A norma regulamenta que os gases medicinais pertencem à categoria de medicamentos e devem ser gerenciados pelo farmacêutico desde a produção até a utilização, garantindo a rastreabilidade dos produtos.
O farmacêutico também deve ser o profissional responsável pela gestão da qualidade e pela documentação dos processos relacionados aos gases medicinais.
O profissional atua como garantidor de que o gás mantenha suas características de medicamento desde a fábrica até o paciente.
Principais atribuições do farmacêutico
- Responsabilidade Técnica: responder legalmente pela empresa, seja distribuidora, transportadora ou hospital, perante a Vigilância Sanitária e o CRF.

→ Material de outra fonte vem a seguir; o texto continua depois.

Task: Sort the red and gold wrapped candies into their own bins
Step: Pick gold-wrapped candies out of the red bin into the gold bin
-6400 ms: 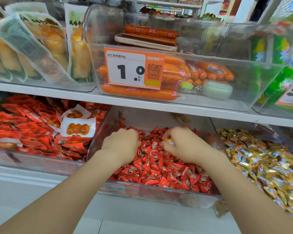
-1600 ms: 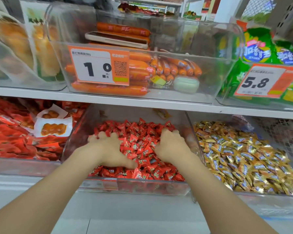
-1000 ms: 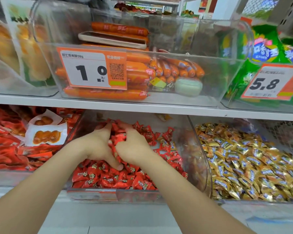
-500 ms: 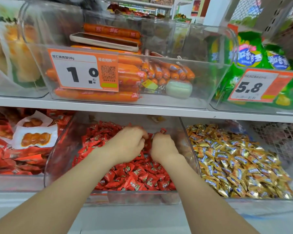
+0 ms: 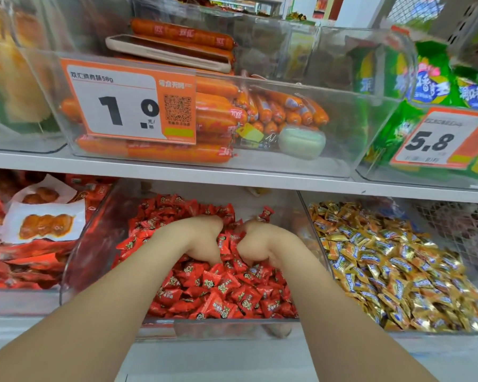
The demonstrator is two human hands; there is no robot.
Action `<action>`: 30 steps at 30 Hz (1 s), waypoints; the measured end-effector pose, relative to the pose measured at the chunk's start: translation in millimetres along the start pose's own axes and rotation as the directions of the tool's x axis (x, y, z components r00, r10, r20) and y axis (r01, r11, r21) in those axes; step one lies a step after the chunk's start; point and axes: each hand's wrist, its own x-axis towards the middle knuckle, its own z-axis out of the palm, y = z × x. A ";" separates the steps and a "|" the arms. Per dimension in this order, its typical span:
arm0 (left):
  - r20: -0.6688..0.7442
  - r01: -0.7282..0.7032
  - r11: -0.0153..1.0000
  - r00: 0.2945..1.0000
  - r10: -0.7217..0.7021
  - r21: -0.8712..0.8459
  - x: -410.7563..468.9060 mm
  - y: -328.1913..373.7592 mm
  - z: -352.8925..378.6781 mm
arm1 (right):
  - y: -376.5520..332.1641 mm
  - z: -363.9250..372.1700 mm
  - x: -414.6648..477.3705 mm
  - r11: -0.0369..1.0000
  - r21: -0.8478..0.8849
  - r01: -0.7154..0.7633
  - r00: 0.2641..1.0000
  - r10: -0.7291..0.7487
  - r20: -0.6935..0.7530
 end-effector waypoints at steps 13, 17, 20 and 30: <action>-0.138 -0.070 0.987 0.989 0.050 -0.145 -128.0 -27.5 -33.6 | -9.2 -0.6 -51.9 0.827 0.300 0.475 0.860 -0.509 0.042; -0.173 -0.045 0.990 0.985 0.022 -0.132 -147.3 -34.4 -28.3 | -4.2 8.2 -61.0 0.836 0.147 0.529 0.848 -0.528 -0.046; -0.297 -0.070 0.982 0.955 0.014 -0.177 -150.8 -39.6 -22.9 | -1.6 9.3 -68.3 0.845 0.105 0.525 0.851 -0.524 -0.041; -0.429 -0.160 0.961 0.902 0.050 -0.225 -149.4 -31.6 -19.9 | 13.4 -2.6 -74.1 0.888 0.254 0.383 0.923 -0.379 -0.068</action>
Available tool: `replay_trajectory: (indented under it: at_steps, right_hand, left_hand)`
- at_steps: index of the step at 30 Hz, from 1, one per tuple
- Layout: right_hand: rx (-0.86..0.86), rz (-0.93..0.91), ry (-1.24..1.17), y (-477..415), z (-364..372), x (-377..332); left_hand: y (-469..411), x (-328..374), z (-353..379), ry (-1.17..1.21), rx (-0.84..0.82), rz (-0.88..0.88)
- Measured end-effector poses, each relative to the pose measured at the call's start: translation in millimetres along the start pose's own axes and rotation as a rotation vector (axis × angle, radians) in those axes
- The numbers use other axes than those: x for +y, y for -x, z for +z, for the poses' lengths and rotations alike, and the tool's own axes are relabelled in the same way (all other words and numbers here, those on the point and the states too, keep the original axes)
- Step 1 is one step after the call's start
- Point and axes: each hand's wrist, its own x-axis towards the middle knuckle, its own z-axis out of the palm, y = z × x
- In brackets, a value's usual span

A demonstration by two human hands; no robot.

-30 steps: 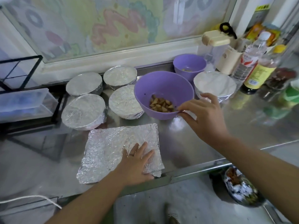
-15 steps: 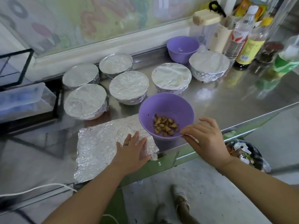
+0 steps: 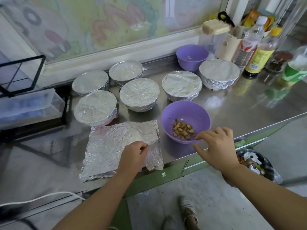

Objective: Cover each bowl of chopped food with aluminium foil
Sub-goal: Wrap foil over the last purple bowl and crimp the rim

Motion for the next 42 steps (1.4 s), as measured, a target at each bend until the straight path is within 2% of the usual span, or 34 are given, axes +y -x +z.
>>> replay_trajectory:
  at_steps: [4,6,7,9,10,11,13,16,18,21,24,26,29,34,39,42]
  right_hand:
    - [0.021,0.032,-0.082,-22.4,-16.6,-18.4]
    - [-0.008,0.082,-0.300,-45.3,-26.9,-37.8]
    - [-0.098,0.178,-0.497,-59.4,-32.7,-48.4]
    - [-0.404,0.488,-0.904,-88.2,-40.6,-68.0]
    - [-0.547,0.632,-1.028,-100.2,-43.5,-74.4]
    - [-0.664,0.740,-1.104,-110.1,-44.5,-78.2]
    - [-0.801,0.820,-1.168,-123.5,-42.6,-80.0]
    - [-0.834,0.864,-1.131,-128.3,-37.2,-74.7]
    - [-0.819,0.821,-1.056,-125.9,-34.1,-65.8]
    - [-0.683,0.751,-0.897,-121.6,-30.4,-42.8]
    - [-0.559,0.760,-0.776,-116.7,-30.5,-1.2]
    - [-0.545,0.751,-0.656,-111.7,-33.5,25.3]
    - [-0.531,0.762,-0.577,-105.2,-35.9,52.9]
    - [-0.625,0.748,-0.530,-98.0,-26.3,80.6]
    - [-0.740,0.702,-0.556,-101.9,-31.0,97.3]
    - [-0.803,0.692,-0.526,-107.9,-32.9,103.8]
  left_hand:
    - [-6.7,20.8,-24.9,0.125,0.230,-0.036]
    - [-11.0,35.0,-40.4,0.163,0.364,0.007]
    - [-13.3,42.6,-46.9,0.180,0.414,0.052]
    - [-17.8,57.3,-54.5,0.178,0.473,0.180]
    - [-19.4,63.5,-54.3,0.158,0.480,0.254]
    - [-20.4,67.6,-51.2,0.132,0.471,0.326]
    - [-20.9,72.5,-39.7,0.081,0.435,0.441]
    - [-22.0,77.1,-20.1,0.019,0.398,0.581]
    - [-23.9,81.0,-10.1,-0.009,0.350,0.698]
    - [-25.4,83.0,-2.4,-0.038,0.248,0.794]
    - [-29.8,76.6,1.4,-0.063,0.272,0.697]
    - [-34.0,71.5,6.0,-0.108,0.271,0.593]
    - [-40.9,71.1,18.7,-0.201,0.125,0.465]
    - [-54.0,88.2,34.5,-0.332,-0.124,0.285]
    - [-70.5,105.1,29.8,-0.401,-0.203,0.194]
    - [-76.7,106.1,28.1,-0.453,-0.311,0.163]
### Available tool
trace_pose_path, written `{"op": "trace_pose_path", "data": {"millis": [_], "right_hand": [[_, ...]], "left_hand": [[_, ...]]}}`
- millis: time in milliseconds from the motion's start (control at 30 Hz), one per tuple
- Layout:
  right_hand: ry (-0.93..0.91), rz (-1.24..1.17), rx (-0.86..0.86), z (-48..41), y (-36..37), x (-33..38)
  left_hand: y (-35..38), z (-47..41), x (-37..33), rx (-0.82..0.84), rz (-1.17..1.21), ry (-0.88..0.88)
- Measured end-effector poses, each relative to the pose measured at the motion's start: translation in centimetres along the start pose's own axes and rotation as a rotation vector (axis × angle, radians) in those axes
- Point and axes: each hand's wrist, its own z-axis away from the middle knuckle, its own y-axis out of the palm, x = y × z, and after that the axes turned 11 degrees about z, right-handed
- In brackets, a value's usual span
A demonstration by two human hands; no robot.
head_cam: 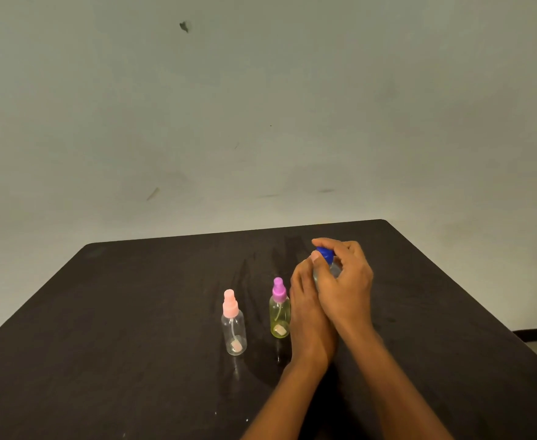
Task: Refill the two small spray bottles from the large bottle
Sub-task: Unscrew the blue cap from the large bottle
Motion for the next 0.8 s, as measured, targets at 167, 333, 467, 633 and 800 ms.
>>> {"op": "trace_pose_path", "data": {"millis": [167, 333, 467, 633, 800], "right_hand": [[-0.004, -0.044, 0.031, 0.1, -0.1, 0.1], [0.022, -0.083, 0.008, 0.3, 0.1, 0.4], [0.072, -0.047, -0.030, 0.0, 0.4, 0.7], [0.078, -0.002, -0.051, -0.1, 0.5, 0.5], [0.025, -0.033, -0.064, 0.3, 0.2, 0.8]], "left_hand": [[0.1, 0.0, -0.7, -0.028, 0.126, -0.090], [0.1, -0.2, 0.2, 0.016, 0.025, -0.039], [0.2, -0.4, 0.3, 0.032, -0.030, -0.037], [0.1, -0.5, 0.7, 0.042, -0.116, -0.004], [0.2, -0.5, 1.0, 0.068, -0.130, -0.003]]}}
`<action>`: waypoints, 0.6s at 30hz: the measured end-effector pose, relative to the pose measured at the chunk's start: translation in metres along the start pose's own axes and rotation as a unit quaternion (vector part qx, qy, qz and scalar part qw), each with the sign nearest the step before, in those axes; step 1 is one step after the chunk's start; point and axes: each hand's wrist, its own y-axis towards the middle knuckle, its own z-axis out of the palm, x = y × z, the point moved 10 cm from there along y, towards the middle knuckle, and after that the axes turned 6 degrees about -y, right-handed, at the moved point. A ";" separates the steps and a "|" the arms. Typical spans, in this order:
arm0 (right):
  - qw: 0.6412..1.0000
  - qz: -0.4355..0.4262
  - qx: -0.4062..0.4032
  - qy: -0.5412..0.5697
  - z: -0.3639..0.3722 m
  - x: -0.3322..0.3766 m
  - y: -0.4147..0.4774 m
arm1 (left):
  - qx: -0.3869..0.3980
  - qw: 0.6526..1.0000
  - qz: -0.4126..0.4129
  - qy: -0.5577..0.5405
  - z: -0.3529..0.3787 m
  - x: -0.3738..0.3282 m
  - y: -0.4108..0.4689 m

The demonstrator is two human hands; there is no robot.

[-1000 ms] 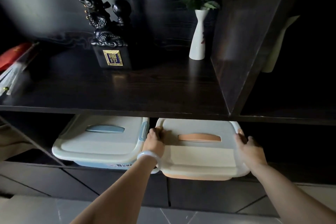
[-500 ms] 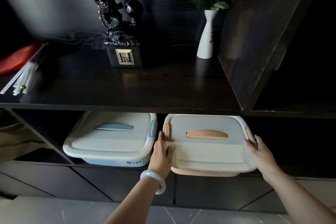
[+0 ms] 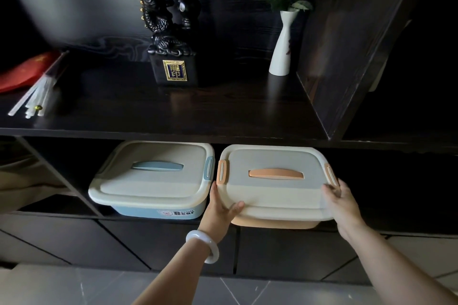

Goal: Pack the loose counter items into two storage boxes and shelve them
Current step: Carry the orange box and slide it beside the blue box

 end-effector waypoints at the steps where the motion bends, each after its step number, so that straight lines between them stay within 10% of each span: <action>1: 1.000 -0.002 -0.003 0.001 0.001 0.001 0.000 | -0.006 1.000 0.004 -0.003 -0.002 -0.002 0.000; 18: 1.000 -0.013 -0.002 0.015 0.012 0.007 0.001 | -0.096 0.995 0.002 -0.008 -0.013 0.014 -0.009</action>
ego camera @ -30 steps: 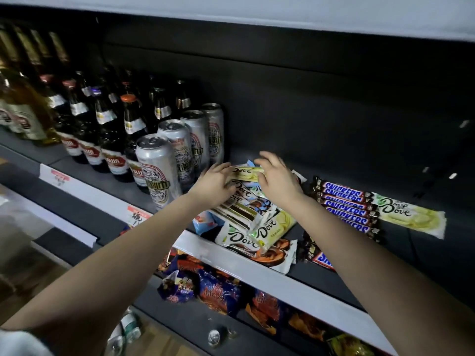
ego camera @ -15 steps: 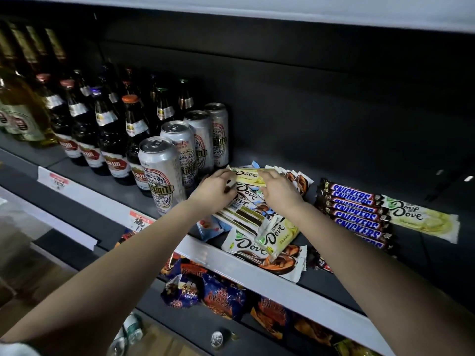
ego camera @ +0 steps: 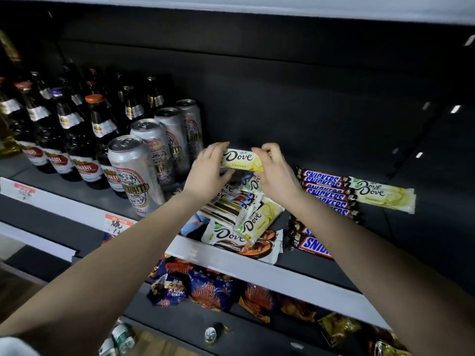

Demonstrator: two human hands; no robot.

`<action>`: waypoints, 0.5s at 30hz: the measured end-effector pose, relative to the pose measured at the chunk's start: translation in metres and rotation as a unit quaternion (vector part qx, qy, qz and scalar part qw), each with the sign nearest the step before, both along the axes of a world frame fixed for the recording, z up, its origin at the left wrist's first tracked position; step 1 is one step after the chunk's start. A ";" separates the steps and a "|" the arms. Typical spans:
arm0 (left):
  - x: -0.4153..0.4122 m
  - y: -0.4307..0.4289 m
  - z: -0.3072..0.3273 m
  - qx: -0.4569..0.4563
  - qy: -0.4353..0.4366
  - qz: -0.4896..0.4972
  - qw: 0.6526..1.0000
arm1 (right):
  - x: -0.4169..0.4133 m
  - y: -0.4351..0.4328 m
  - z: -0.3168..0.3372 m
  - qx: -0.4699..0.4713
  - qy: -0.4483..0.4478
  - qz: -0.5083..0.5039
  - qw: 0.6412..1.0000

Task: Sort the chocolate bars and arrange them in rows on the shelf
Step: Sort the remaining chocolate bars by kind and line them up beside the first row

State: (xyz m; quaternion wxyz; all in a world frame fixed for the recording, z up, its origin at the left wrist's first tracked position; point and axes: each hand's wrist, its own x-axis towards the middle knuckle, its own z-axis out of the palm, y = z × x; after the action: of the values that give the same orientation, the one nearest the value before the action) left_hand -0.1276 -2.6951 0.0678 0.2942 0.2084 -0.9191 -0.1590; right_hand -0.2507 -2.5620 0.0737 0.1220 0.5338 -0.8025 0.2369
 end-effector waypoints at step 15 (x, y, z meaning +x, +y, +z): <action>-0.098 0.128 0.015 -0.071 -0.011 -0.101 0.992 | -0.052 0.175 0.015 0.017 0.031 -0.150 0.988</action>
State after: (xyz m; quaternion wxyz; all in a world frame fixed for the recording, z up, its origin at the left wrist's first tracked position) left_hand -0.2260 -2.5668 0.0832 0.2803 0.0944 -0.9477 -0.1197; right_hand -0.3024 -2.3871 0.0890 0.1721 0.4168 -0.8731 0.1852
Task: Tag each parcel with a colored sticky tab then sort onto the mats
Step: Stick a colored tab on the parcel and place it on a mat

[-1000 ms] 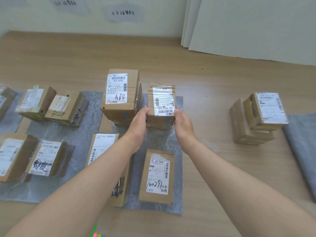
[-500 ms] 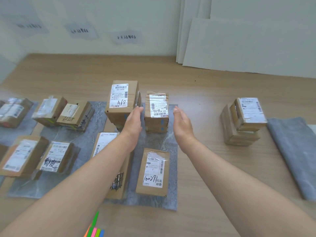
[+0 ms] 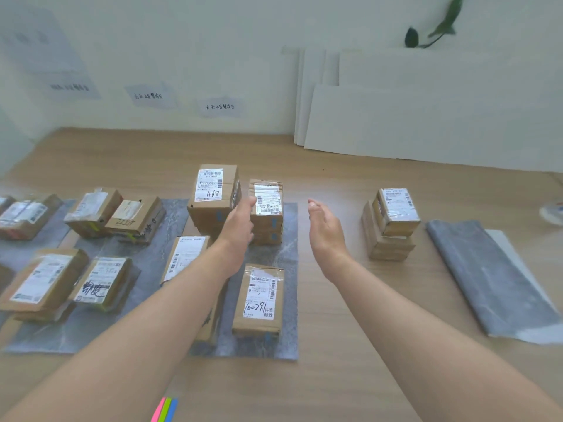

- Sistema de Gestão da Qualidade: implantar, monitorar e revisar os Procedimentos Operacionais Padrão (POPs), além de gerenciar os registros de qualidade.
- Garantia da Rastreabilidade: controlar e registrar o histórico de cada cilindro ou lote de gás liquefeito, garantindo o rastreamento bidirecional.
- Recebimento e Inspeção: validar os laudos analíticos emitidos pelos fabricantes e inspecionar a integridade física de cilindros, lacres e válvulas.
- Armazenamento Seguro: supervisionar as condições ambientais de estocagem, garantindo ventilação adequada e separação rigorosa entre gases medicinais e industriais.
- Qualificação e Validação: coordenar a qualificação de transportadoras terceirizadas e validar os sistemas informatizados de controle de estoque.
- Treinamento de Equipe: capacitar motoristas, ajudantes e operadores sobre o manuseio seguro, os riscos dos gases e os procedimentos de emergência.
- Farmacovigilância: notificar formalmente à Anvisa e ao fabricante qualquer desvio de qualidade, queixa técnica ou evento adverso.